Refactor namespace logic for annotations evaluation #10530

Viicos · 2024-10-01T12:23:36Z

Change Summary

This can be reviewed commit per commit, with details added in each commit message.

There are some similarities with #10425, but here are the main things that differ:

As said in Improve namespace handling performance in core schema building #10425 (comment), we are no longer only using the local argument. Instead, the NamespacesTuple (name TBD) is used to tightly couple globals and locals together.
The NsResolver class is still present, but is closer to the TypesNamespaceStack we had previously and simplified. It is not a mapping. The lazy evaluation capability is still available for the locals, thanks to the LazyLocalNamespace mapping. It also supports the concept of a fallback and override namespace, as we specified.

The NsResolver can be used in two ways:

By explicitly specifying globals and locals. This is used for example when generating a schema from validate_call or from TypeAdapter. For validate_call, the globals and locals are fetched using ns_from and when we enter GenerateSchema._callable_schema, the explicitly passed globals and locals will be used.
By not specifying any globals or locals. This is used for example when generating a schema when a Pydantic model is created.
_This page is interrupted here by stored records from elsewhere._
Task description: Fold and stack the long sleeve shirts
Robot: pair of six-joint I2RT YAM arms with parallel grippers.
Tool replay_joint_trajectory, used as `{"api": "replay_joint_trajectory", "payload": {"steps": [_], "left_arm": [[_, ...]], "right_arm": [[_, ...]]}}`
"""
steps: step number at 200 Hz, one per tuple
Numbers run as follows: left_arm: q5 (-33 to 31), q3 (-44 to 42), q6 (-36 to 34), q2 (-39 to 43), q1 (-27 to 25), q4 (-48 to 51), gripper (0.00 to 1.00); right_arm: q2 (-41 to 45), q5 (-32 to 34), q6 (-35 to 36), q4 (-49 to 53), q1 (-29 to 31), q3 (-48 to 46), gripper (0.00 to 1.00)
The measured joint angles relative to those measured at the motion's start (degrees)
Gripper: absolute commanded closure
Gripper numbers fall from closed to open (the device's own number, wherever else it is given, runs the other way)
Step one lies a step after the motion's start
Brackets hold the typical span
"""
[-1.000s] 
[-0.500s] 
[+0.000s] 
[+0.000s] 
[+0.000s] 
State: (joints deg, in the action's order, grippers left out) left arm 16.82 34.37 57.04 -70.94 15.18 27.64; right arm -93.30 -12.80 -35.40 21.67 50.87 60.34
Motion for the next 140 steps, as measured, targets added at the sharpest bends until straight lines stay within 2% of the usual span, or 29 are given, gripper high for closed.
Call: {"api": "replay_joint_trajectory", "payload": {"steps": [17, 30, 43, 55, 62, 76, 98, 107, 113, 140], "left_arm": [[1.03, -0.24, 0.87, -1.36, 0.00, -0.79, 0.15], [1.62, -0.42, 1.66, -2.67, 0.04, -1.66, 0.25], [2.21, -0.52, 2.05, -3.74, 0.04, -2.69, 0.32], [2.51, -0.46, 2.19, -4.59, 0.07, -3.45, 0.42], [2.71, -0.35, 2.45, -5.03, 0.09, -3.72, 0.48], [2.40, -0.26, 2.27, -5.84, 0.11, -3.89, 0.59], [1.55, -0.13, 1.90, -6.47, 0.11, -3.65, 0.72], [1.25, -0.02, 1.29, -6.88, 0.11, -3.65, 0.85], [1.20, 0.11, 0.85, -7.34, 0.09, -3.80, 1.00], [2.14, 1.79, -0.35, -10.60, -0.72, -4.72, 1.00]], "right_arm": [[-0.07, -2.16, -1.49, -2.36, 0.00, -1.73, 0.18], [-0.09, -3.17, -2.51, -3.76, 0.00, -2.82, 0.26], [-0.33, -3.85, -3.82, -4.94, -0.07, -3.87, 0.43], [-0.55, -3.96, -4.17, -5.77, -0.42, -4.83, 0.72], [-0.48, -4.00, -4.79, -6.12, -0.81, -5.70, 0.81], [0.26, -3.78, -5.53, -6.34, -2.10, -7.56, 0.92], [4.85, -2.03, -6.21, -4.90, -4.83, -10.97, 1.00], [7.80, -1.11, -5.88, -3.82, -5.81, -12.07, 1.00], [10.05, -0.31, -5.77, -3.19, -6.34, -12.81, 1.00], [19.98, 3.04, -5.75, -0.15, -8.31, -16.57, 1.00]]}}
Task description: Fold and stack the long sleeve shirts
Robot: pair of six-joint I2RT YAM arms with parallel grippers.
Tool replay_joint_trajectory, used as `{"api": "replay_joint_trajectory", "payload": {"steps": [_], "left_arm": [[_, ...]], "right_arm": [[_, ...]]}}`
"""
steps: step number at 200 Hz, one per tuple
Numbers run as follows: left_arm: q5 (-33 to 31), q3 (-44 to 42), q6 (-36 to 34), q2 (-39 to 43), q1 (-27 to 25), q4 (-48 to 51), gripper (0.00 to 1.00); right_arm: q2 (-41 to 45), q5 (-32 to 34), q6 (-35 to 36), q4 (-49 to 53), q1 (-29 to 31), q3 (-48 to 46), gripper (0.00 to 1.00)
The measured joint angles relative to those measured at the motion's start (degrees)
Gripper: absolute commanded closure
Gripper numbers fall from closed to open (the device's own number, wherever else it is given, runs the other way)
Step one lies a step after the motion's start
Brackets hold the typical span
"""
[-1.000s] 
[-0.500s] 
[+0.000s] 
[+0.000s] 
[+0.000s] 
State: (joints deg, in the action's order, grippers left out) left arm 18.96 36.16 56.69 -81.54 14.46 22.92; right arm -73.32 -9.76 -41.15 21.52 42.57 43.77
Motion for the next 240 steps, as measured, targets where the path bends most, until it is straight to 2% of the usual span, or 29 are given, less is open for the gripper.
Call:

In this case, NsResolver.push will be called when we enter GenerateSchema._model_schema, and the initial globals and locals are then irrelevant.

Related issue number

Checklist

The pull request title is a good summary of the changes - it will be used in the changelog
Unit tests for the changes exist
Tests pass on CI
Documentation reflects the changes where applicable
My PR is ready to review, please add a comment including the phrase "please review" to assign reviewers

codspeed-hq · 2024-10-01T12:30:32Z

CodSpeed Performance Report

Merging #10530 will not alter performance

_{Comparing ns-refactor (86fe4cc) with main (07e2b72)}

Summary

✅ 38 untouched benchmarks

Viicos · 2024-10-03T14:34:59Z

One issue that I have and I'm unsure how to solve it yet:

The following currently unexpectedly works on main/Markus' PR:

# module1.py
from typing import Optional

from pydantic import BaseModel

class Foo(BaseModel):
    # note that this is a type checking error,
    # Bar is not defined in this module:
    a: Optional['Bar'] = None

# main.py
from pydantic import BaseModel

from repro import Foo

class Bar(BaseModel):
    b: Foo

Bar.__pydantic_complete__
#> True
# When building `Bar`, we will re-enter `GenerateSchema_model_schema` for `Foo`,
# but because we merge every ns together, `'Bar'` successfully resolves.

It doesn't (and shouldn't) with this PR. However, it also doesn't (but in theory should) work when in the same module:

from typing import Optional

from pydantic import BaseModel

class Foo(BaseModel):
    a: Optional['Bar'] = None

class Bar(BaseModel):
    b: Foo

Bar.__pydantic_complete__
#> False (on this PR)

Similarly, when building Bar, we will re-enter GenerateSchema_model_schema for Foo. On this PR, only the module namespace of Foo (which doesn't contain Bar because we are currently defining it!) and locals of Foo (vars(Foo) + {Foo.__name__: Foo}) is used to resolve annotations (see the NsResolver.types_namespace implementation).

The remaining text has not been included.